At official fueling stations in Irbil, Iraq, gasoline is sold for less than 25 cents a liter. The government sets the price and subsidizes the costs. But the supply of this cheap fuel is decreasing. Stations are being forced to ration fuel. There is plenty of gasoline to be found on the streets in the unregulated black market. That gasoline currently costs one dollar a liter.

Taxi driver Hamza Karem says the gas shortage at official stations and the rising prices on the black market are very much related. “I'm wondering where they get the fuel on the streets. Sure, they bring it from the official station because they can sell it for more.”

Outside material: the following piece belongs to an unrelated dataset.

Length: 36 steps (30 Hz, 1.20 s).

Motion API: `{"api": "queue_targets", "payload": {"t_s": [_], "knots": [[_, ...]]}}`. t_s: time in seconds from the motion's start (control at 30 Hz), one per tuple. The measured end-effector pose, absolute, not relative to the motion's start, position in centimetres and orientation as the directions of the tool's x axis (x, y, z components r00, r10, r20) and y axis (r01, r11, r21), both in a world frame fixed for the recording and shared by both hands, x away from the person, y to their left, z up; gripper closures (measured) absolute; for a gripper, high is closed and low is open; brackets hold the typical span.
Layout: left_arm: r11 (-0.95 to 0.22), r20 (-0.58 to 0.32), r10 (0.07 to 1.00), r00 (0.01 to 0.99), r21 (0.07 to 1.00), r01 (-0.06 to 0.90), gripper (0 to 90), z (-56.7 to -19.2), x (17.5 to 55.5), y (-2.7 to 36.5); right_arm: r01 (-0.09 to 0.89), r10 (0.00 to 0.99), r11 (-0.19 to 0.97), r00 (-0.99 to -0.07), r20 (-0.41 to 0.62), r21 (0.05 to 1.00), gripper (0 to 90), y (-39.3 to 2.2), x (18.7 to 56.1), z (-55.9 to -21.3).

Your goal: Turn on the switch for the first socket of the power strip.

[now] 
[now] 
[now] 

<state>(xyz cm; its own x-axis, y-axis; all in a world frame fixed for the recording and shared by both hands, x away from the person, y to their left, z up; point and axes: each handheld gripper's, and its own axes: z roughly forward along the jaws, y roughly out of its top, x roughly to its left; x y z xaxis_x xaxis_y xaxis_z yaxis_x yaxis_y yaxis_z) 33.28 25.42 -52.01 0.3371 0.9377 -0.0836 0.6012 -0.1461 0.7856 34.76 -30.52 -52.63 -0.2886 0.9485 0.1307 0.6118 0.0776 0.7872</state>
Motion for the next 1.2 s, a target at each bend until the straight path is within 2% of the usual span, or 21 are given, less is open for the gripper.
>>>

Abdullah Malah runs this black market supply depot. He admits he has purchased fuel from refineries in Iraq that was intended for official fueling stations. “I paid 300 Iraqi dinar for one liter when the official price was 250 dinar. I paid for it and transported it back myself.”

Some economists say the growing corruption of the fuel subsidy program is just one reason why the government should let market forces determine the price of gasoline. Salahaddin University economics professor Mohammed Barwary says the fuel subsidy program is also costing the Iraqi government billions of dollars.

“For each liter of gasoline, the government pays $1.50 in subsidy. If we calculate 10 million liters multiplied by 1.5, it will be $15 million just for the Kurdistan Region. If we collected for all of Iraq it will be two to three billion dollars. We could use this money for development and other programs.”

Professor Barwary says, over time, the subsidies must be abolished. He believes the price of fuel must go up so that the energy industry can increase supply by building more refineries and fueling stations to meet demand.